Lower Your Energy Costs While Getting the Wash Done

Washing and drying laundry uses more energy than you may think. Not only are you running the machines, many times you are also using warm or hot water from your hot water heater. According to the U.S. Environmental Protection Agency, the average household does about 400 loads of laundry a year. Of those, 49 percent run with warm water, 37 percent with cold water, and 14 percent with hot. Depending on your energy source for making hot water, the average energy cost per load is about $1. It does not take long to see that this common chore provides a great opportunity to use energy more wisely and save on monthly energy bills.

Here are five ways you can reduce your energy costs while getting the wash done:

1. Use Cold Water
According to Energy Star almost 90 percent of the energy consumed by the washing process is used to heat water. You can save a lot of energy by washing your clothes in cold water. Cold-water washing also keeps colors bright, reduces wrinkling, and will not set stains. Although you may find that regular detergent is sufficient, try out cold-water detergents that are specifically formulated to work in cooler temperatures.
2. Run a Full Load
Your clothes washer will use about the same amount of mechanical energy, regardless of how full it is.
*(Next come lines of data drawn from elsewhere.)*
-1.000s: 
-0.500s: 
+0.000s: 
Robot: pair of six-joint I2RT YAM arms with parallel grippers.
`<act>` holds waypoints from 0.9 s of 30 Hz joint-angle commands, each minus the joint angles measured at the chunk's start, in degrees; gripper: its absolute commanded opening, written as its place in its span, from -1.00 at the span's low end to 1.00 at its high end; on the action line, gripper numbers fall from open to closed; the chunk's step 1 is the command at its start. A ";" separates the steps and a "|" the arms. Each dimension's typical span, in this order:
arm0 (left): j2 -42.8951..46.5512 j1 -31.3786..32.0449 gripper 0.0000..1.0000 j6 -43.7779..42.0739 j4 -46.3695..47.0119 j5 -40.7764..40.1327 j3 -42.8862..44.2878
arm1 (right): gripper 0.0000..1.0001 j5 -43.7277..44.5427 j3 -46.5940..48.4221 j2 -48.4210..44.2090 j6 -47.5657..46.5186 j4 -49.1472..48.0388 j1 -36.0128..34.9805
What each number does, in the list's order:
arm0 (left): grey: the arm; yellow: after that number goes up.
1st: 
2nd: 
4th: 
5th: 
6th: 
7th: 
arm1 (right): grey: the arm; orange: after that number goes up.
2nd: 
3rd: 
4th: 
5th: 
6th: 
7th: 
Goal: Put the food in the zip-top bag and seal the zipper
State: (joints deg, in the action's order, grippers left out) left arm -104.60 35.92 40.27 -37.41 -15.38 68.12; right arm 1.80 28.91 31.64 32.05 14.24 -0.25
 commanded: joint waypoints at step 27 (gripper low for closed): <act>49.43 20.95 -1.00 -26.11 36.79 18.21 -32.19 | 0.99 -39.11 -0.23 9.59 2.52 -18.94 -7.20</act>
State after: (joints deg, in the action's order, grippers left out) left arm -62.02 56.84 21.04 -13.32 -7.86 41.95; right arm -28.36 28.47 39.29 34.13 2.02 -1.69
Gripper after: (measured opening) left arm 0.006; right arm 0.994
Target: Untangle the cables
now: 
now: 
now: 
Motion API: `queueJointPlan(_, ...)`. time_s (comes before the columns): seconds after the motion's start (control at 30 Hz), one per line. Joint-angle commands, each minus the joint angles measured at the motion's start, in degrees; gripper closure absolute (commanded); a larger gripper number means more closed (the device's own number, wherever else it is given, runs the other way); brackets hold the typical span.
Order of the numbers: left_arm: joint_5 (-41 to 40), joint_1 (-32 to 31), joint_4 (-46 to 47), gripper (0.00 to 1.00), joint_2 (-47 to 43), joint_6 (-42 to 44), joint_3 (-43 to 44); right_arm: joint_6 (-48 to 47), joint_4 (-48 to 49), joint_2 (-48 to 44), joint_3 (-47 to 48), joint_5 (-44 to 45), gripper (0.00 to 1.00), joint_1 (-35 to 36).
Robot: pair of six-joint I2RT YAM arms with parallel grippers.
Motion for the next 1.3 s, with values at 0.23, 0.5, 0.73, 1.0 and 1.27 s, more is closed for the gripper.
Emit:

If you do not run a full load, be sure to set the water level for the amount oflaundry you are running.
3. Use the Washer's Energy-Saving Settings.
Be sure to start with the appropriate wash cycle for the fabrics being laundered and do not wash for longer than needed. Some loads only need 10 minutes of washing. Avoid the excessively hot "sanitary cycle," but do choose the "high spin" option to remove more moisture at the end and cut down on drying time.
4. Look for the ENERGY STAR® Label
If you are in the market for a washing machine, get one with the ENERGY STAR label. ENERGY STAR washing machines use 37 percent less energy and 50 percent less water than regular washers.
5. Pre-Soaking
Soak heavily soiled items before washing, and rub collars or other stains with household soap. There's nothing worse than having to repeat a wash because stains didn't come out.